Accumulo supports the ability to present an isolated view of rows when scanning. There are three possible ways that a row could change in accumulo :

Isolation guarantees that either all or none of the changes made by these operations on a row are seen. Use the IsolatedScanner to obtain an isolated view of an accumulo table. When using the regular scanner it is possible to see a non isolated view of a row. For example if a mutation modifies three columns, it is possible that you will only see two of those modifications. With the isolated scanner either all three of the changes are seen or none. For an example of this try running the InterferenceTest example.
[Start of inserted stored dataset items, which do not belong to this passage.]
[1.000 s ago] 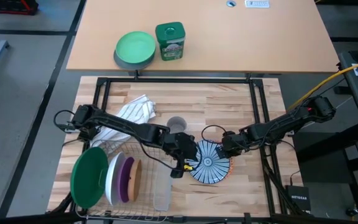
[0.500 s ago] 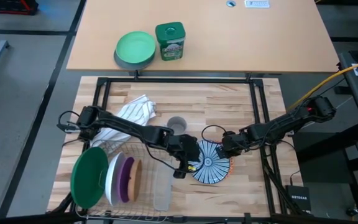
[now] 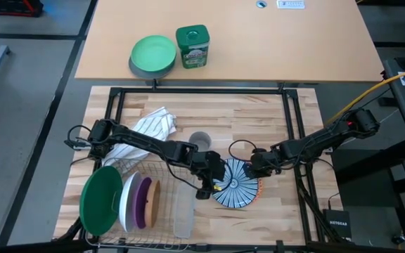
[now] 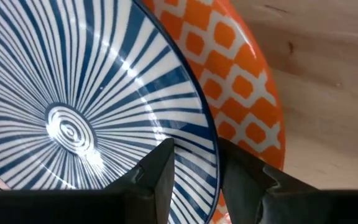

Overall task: Sort dishes
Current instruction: Put the blue patterned plate into the dish rack

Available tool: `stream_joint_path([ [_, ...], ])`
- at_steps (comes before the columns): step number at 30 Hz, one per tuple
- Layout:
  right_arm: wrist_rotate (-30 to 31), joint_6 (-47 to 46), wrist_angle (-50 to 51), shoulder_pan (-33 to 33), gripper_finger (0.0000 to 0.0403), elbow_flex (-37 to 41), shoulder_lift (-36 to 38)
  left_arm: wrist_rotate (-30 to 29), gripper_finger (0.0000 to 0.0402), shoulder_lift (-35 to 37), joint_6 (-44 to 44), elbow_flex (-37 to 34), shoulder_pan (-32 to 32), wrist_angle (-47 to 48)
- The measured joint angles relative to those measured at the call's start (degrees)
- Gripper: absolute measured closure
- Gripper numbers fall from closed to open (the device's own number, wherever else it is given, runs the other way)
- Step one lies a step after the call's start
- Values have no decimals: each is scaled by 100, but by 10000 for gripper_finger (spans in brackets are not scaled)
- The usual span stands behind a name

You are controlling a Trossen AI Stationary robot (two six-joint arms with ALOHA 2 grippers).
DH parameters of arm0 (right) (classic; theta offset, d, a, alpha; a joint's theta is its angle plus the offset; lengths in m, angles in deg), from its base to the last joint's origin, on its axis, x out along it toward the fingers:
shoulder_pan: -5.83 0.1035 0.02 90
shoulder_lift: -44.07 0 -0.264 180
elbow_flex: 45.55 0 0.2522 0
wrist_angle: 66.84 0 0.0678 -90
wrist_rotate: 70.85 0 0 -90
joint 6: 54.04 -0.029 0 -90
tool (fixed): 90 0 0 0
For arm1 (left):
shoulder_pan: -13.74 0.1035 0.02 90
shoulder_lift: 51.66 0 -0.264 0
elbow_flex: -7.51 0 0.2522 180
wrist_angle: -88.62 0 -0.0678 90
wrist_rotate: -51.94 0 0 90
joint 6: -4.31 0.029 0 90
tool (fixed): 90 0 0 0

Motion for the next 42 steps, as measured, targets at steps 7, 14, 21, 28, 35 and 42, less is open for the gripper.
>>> stream_joint_path([
  [7,8,-175,-821,0,283,0,-320,-1,229,0,-256,0,2,10],
  [14,2,-432,-1921,0,283,-14,-934,-2,229,20,-256,0,-7,30],
  [21,10,-447,-2803,0,283,-21,-1330,-2,229,20,-254,0,-15,47],
  [28,3,-706,-3364,4,283,-31,-1641,-2,229,24,-251,0,-15,58],
  [35,21,-719,-3853,2,283,-31,-1837,-4,229,26,-139,0,-15,61],
  [42,16,-719,-3969,2,283,-66,-1871,-4,229,28,-89,0,-27,69],
])
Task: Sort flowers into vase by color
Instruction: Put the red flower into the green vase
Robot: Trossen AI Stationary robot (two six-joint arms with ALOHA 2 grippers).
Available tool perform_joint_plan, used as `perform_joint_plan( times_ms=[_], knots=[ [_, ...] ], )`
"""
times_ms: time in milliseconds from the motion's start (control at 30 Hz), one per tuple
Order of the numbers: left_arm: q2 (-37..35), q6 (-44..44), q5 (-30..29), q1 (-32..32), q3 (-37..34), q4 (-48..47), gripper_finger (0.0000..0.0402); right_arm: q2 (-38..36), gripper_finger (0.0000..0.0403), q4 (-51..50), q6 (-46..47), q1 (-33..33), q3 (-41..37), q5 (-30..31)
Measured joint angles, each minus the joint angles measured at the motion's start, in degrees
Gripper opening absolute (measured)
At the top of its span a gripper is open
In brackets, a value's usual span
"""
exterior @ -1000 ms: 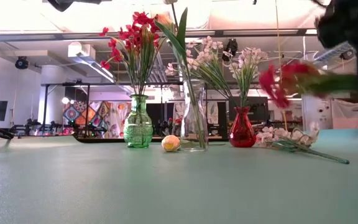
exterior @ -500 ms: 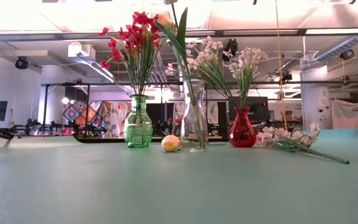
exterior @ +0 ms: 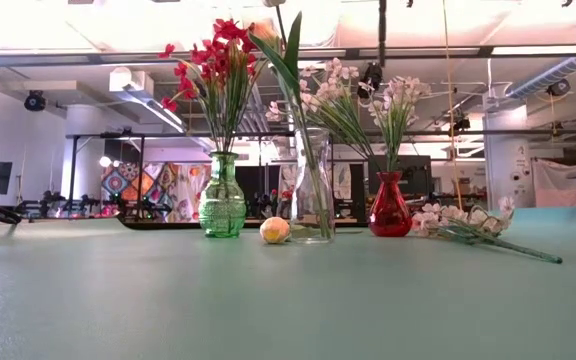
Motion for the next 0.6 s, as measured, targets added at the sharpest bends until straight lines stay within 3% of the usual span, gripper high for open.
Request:
perform_joint_plan(
  times_ms=[167,600],
  knots=[
    [6.14,1.12,0.0,1.82,3.83,1.34,0.0219,0.26,0.0038,0.16,0.44,-0.32,0.0,-0.06],
    [15.73,3.22,3.38,4.84,15.99,-1.95,0.022,0.19,0.0038,0.05,0.31,-0.3,0.0,-0.24]
  ],
)
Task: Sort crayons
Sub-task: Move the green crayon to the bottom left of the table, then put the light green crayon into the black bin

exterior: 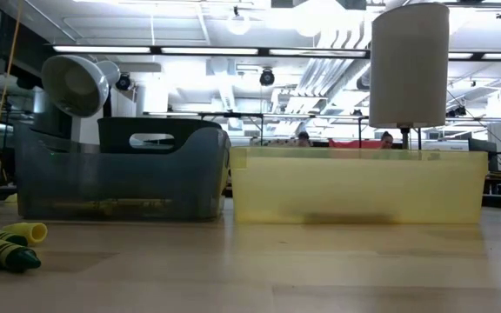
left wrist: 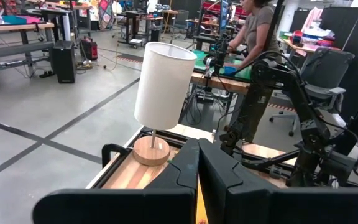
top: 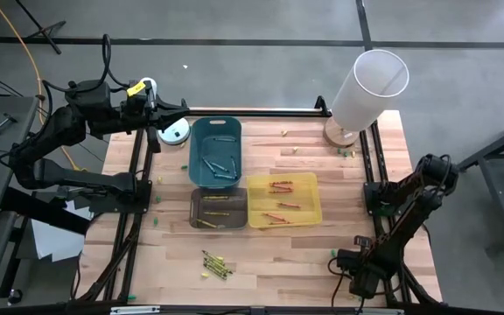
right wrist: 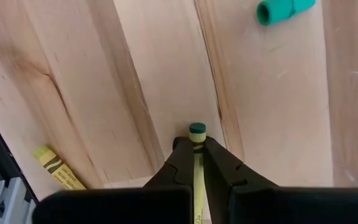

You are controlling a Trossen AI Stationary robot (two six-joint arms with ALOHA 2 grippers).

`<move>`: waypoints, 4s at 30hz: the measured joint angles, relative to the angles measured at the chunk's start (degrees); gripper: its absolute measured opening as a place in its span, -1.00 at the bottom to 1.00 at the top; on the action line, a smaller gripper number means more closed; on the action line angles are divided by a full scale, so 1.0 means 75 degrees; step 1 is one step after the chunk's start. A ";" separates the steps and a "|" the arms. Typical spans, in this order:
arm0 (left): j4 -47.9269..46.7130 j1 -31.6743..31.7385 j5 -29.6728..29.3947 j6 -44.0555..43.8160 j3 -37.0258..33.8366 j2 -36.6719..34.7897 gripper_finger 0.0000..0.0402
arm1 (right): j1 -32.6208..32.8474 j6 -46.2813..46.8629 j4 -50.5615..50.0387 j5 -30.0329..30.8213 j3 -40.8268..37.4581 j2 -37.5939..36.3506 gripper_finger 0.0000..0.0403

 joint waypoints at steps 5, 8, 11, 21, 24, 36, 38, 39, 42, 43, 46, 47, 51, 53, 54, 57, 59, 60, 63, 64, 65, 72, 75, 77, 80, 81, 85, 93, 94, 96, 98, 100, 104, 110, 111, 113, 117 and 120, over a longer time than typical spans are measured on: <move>-0.0002 0.0000 0.0000 0.0000 -0.0002 0.0000 -1.00 | 0.0002 0.0319 -0.0218 0.0426 -0.0044 -0.0655 -1.00; -0.0002 0.0000 0.0000 0.0000 -0.0002 0.0000 -1.00 | -0.0029 0.0317 -0.0213 0.0726 -0.0024 -0.1261 -1.00; -0.0002 0.0000 0.0000 0.0000 -0.0002 0.0000 -1.00 | -0.0182 0.0143 -0.0228 0.0950 -0.0022 -0.1964 -1.00; 0.0000 0.0000 0.0000 0.0187 -0.0002 0.0000 -1.00 | -0.3104 -0.3586 0.0211 0.2132 0.0000 -0.4286 -1.00; 0.0001 0.0000 0.0000 0.0184 -0.0002 0.0000 -1.00 | -0.4371 -0.5290 0.1181 0.2096 0.0006 -0.4437 -1.00; 0.0007 0.0000 0.0000 -0.0266 -0.0002 0.0000 -1.00 | -0.6245 -0.8011 0.4868 -0.0669 0.0457 -0.2551 -1.00; 0.0012 0.0000 0.0000 -0.0128 -0.0002 0.0000 -1.00 | -0.6101 -0.7918 0.4504 -0.0938 0.1056 -0.1991 -1.00; 0.0012 0.0000 0.0000 -0.0016 -0.0002 0.0000 -1.00 | -0.6004 -0.7836 0.4300 -0.0958 0.1412 -0.1686 -1.00; 0.0009 0.0000 0.0000 0.0270 -0.0002 0.0000 -1.00 | -0.5731 -0.7437 0.3622 -0.0894 0.2648 -0.0666 -1.00; 0.0007 0.0000 -0.0001 0.0335 -0.0002 0.0000 -1.00 | -0.5668 -0.7217 0.3483 -0.0844 0.3073 -0.0313 -1.00; 0.0007 0.0000 0.0000 0.0522 -0.0002 0.0000 -1.00 | -0.5559 -0.6225 0.3208 -0.0820 0.4294 0.0811 -1.00; 0.0007 0.0000 0.0000 0.0597 -0.0002 0.0000 -1.00 | -0.5543 -0.5867 0.3174 -0.0817 0.4658 0.1179 -1.00; 0.0004 0.0000 0.0002 0.0663 -0.0002 -0.0009 -1.00 | -0.5510 -0.4558 0.3118 -0.0857 0.6307 0.2719 -1.00; 0.0004 0.0000 0.0000 0.0625 -0.0002 -0.0015 -1.00 | -0.5496 -0.4169 0.3147 -0.1028 0.7211 0.3467 -1.00; 0.0004 0.0000 0.0000 0.0610 -0.0002 -0.0015 -1.00 | -0.5482 -0.4085 0.3093 -0.1137 0.7646 0.3817 -1.00; 0.0004 0.0000 0.0000 0.0609 -0.0002 -0.0015 -1.00 | -0.5469 -0.4084 0.2718 -0.1292 0.9029 0.4856 -1.00; 0.0007 0.0000 0.0000 0.0607 -0.0002 -0.0015 -1.00 | -0.5465 -0.4082 0.2394 -0.1300 0.9919 0.5504 -1.00; 0.0004 0.0000 0.0000 0.0606 -0.0002 -0.0015 -1.00 | -0.5469 -0.4077 0.2192 -0.1304 1.0318 0.5780 -1.00; 0.0004 0.0000 0.0001 0.0606 -0.0002 -0.0026 -1.00 | -0.5493 -0.4082 0.1726 -0.1488 1.1365 0.6517 -1.00; 0.0001 0.0000 0.0001 0.0606 -0.0002 -0.0043 -1.00 | -0.5498 -0.4085 0.1535 -0.1619 1.1639 0.6720 -1.00; 0.0004 0.0000 0.0000 0.0606 -0.0002 -0.0065 -1.00 | -0.5513 -0.4079 0.1539 -0.1739 1.1709 0.6847 -1.00; 0.0007 0.0000 0.0000 0.0604 -0.0002 -0.0178 -1.00 | -0.5540 -0.3691 0.1948 -0.2012 1.0860 0.6902 -1.00; 0.0007 0.0000 0.0000 0.0603 -0.0002 -0.0201 -1.00 | -0.5545 -0.3719 0.1881 -0.2015 1.0816 0.6925 -1.00; 0.0009 0.0000 0.0000 0.0600 -0.0002 -0.0207 -1.00 | -0.5546 -0.3806 0.1940 -0.2018 1.0820 0.6932 -1.00; 0.0012 0.0000 0.0000 0.0597 -0.0002 -0.0201 -1.00 | -0.5546 -0.3971 0.1895 -0.1938 1.0820 0.6991 -1.00; 0.0012 0.0000 0.0000 0.0597 -0.0002 -0.0201 -1.00 | -0.5546 -0.4021 0.1906 -0.1934 1.0820 0.7009 -1.00; 0.0015 0.0000 0.0000 0.0592 -0.0002 -0.0201 -1.00 | -0.5579 -0.4152 0.1857 -0.1773 1.0820 0.7102 -1.00; 0.0015 0.0000 0.0000 0.0587 -0.0002 -0.0201 -1.00 | -0.5677 -0.4312 0.1643 -0.1747 1.0820 0.7190 -0.99; 0.0017 0.0000 0.0000 0.0588 -0.0002 -0.0201 -1.00 | -0.5694 -0.4311 0.1655 -0.1751 1.0820 0.7219 -0.98; 0.0018 0.0000 0.0000 0.0589 -0.0002 -0.0201 -1.00 | -0.5703 -0.4282 0.1607 -0.1774 1.0817 0.7255 -0.94; 0.0018 0.0000 0.0000 0.0589 -0.0002 -0.0201 -1.00 | -0.5697 -0.4211 0.1644 -0.1777 1.0817 0.7260 -0.89; 0.0018 0.0000 0.0000 0.0592 -0.0002 -0.0201 -1.00 | -0.5697 -0.4120 0.1704 -0.1780 1.0817 0.7257 -0.84; 0.0018 0.0000 0.0000 0.0595 -0.0002 -0.0201 -1.00 | -0.5694 -0.4088 0.1723 -0.1788 1.0817 0.7256 -0.72; 0.0018 0.0000 0.0000 0.0603 -0.0002 -0.0201 -1.00 | -0.5714 -0.4156 0.1712 -0.1662 1.0817 0.7252 -0.53; 0.0018 0.0000 0.0000 0.0605 -0.0002 -0.0201 -1.00 | -0.5732 -0.4243 0.1709 -0.1664 1.0820 0.7251 -0.50; 0.0018 0.0000 0.0000 0.0606 -0.0002 -0.0201 -1.00 | -0.5770 -0.4405 0.1672 -0.1821 1.0883 0.7251 -0.45; 0.0016 0.0000 0.0000 0.0606 -0.0002 -0.0201 -1.00 | -0.5846 -0.4846 0.1423 -0.2200 1.1259 0.7156 -0.42; 0.0002 0.0001 0.0000 0.0606 -0.0002 -0.0223 -1.00 | -0.5854 -0.5500 0.0626 -0.2072 1.1449 0.6878 -0.42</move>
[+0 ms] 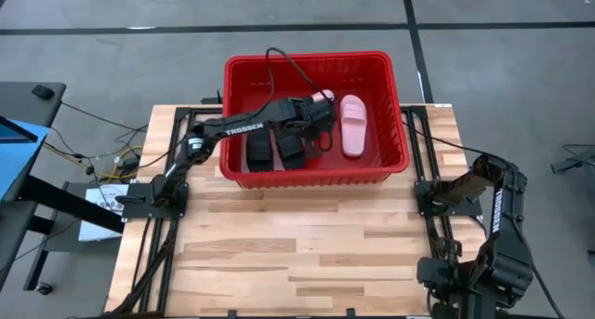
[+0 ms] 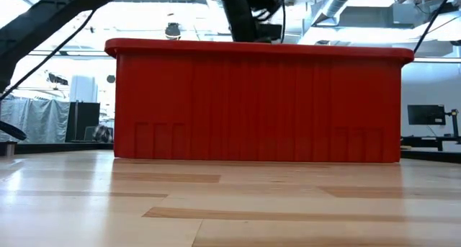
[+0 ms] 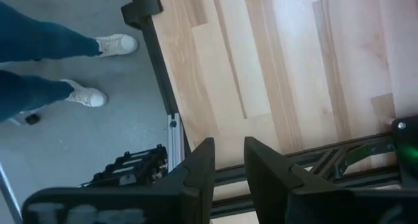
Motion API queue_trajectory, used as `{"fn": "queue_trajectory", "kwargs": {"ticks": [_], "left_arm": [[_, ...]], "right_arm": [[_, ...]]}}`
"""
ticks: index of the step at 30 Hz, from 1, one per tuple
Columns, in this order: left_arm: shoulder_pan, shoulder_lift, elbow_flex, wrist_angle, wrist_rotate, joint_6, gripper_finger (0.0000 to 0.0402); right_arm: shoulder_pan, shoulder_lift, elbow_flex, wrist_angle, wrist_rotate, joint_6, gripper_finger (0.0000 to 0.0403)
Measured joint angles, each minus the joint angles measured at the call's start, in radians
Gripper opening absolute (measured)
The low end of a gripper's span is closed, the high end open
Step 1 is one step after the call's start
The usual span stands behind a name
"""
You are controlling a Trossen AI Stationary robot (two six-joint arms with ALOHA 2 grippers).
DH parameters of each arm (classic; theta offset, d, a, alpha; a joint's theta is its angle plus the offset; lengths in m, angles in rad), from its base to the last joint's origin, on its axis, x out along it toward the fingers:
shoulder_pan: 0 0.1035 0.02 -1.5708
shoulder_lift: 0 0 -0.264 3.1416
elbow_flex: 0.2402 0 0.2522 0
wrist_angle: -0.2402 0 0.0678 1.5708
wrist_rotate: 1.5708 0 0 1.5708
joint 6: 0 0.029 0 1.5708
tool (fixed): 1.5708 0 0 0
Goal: Pick and place slides into bin
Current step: Put the pink slide into the red container
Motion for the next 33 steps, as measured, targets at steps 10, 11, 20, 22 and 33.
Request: {"fn": "queue_trajectory", "kwargs": {"ticks": [10, 11, 20, 22, 33], "left_arm": [[0.014, 0.038, 0.0, 0.029, 0.01, 0.03, 0.002], [0.014, 0.039, 0.0, 0.029, 0.019, 0.03, 0.002], [0.013, 0.039, 0.0, 0.051, 0.048, 0.068, 0.002], [0.014, 0.039, 0.0, 0.05, 0.06, 0.071, 0.002], [0.017, 0.039, 0.0, 0.044, 0.021, 0.071, 0.002]], "right_arm": [[-0.006, 0.0, 0.0, 0.0, 0.0, 0.0, 0.0075], [-0.006, 0.0, 0.0, 0.0, 0.0, 0.0, 0.0075], [-0.006, 0.0, 0.0, 0.0, 0.0, 0.0, 0.0075], [-0.006, 0.0, 0.0, 0.0, 0.0, 0.0, 0.0075], [-0.006, 0.0, 0.0, 0.0, 0.0, 0.0, 0.0075]]}}
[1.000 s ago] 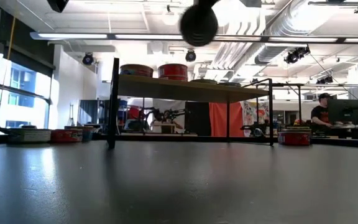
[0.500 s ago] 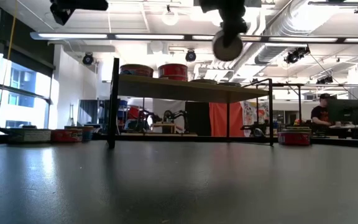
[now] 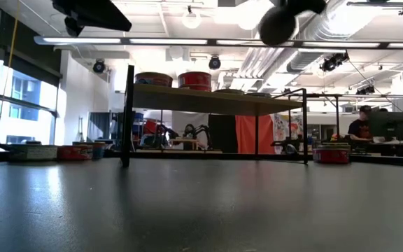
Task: Stack canned seafood by type on shelf
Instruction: Stack the gold and green tuna can on top of the gold and green tuna can on the shelf
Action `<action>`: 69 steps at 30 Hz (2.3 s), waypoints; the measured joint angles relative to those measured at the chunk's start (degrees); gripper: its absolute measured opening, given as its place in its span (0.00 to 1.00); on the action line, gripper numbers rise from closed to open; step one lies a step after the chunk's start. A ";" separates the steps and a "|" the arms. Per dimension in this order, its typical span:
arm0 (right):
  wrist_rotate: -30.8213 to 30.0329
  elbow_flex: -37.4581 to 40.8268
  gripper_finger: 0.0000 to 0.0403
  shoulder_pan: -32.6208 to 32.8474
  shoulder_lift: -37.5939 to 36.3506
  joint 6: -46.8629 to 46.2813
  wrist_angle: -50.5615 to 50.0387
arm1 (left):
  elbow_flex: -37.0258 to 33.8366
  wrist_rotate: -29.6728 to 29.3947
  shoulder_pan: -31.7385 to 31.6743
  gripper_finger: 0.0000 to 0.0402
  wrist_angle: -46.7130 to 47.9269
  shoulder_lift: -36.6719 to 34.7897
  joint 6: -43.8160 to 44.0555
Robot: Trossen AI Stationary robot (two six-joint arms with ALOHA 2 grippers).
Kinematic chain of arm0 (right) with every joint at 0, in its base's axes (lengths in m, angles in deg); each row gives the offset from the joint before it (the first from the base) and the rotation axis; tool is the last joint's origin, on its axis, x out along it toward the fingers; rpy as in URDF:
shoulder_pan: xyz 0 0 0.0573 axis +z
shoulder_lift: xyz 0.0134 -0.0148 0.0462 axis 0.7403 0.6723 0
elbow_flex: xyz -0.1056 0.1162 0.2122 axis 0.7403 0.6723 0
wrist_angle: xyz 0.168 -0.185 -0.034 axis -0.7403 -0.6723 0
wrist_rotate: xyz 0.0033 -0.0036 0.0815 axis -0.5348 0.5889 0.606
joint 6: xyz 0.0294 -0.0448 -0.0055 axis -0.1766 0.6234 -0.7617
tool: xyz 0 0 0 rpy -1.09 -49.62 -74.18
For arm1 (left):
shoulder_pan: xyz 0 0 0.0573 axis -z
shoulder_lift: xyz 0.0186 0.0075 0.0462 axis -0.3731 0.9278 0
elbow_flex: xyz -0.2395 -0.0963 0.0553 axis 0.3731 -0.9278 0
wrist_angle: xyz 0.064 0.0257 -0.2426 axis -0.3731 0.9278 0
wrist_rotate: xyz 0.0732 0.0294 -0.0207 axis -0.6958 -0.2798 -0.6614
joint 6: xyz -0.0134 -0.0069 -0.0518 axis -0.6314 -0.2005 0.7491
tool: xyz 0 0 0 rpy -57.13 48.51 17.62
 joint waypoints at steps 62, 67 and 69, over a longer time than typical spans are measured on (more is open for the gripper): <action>20.39 17.38 0.34 -19.39 11.11 38.21 52.29 | 0.07 9.09 -1.49 0.00 3.52 0.92 2.41; 20.05 17.38 0.34 -20.97 11.11 38.39 52.14 | 0.07 9.11 -1.49 0.00 3.51 0.92 2.78; 20.11 17.38 0.34 -21.16 11.11 38.41 52.25 | 0.07 9.11 -1.49 0.00 3.52 0.92 2.81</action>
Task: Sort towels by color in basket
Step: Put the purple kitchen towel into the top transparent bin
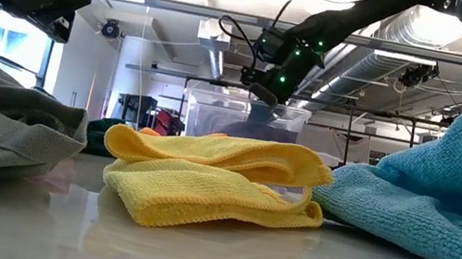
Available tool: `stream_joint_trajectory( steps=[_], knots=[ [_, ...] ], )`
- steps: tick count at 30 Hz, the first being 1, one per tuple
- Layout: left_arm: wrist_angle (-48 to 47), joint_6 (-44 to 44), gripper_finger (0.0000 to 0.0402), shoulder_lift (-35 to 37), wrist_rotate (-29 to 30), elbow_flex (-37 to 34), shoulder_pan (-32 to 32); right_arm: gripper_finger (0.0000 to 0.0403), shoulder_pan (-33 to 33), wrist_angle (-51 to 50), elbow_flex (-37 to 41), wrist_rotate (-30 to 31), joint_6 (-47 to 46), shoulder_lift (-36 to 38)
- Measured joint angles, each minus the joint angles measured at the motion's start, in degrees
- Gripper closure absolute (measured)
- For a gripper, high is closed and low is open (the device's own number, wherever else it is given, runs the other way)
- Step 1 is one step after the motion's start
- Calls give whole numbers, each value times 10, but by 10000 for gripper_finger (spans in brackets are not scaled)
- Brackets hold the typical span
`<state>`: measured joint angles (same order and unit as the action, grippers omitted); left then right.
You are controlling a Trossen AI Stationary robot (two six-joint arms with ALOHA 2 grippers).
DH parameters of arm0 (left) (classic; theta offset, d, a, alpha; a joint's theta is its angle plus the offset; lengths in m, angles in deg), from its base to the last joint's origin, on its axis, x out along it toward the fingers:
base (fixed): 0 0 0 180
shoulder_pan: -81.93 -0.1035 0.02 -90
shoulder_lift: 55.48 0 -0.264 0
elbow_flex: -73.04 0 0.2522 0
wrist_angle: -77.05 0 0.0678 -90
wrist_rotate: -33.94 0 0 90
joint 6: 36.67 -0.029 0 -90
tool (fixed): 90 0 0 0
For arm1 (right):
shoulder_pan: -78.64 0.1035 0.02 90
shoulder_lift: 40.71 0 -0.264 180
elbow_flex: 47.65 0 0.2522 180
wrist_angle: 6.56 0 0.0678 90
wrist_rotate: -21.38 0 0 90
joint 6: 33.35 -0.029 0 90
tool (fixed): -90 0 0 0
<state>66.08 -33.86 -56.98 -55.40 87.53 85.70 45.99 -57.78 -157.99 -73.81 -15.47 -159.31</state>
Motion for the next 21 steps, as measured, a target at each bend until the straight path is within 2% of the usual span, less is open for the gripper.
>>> stream_joint_trajectory(
  steps=[9, 18, 21],
  knots=[
    [0, 0, 402, 0, 0, 0, 0, 340, 0, 4, 0, 1, 1, -1],
    [0, 0, 402, 0, 0, 0, 0, 263, 0, 5, -14, 9, 1, -4],
    [0, 0, 402, 0, 0, 0, 0, 250, 0, 5, -30, 26, -1, -4]
  ],
)
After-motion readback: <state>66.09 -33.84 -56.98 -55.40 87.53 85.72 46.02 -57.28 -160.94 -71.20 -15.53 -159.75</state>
At this time there is no client side isolation support for the BatchScanner. You may consider using the WholeRowIterator with the BatchScanner to achieve isolation though. This drawback of doing this is that entire rows are read into memory on the server side. If a row is too big, it may crash a tablet server. The IsolatedScanner buffers rows on the client side so a large row will not crash a tablet server.

Iterators

When writing server side iterators for accumulo isolation is something to be aware of. A scan time iterator in accumulo reads from a set of data sources. While an iterator is reading data it has an isolated view. However, after it returns a key/value it is possible that accumulo may switch data sources and re-seek the iterator. This is done so that resources may be reclaimed. When the user does not request isolation this can occur after any key is returned. When a user request isolation this will only occur after a new row is returned, in which case it will re-seek to the very beginning of the next possible row.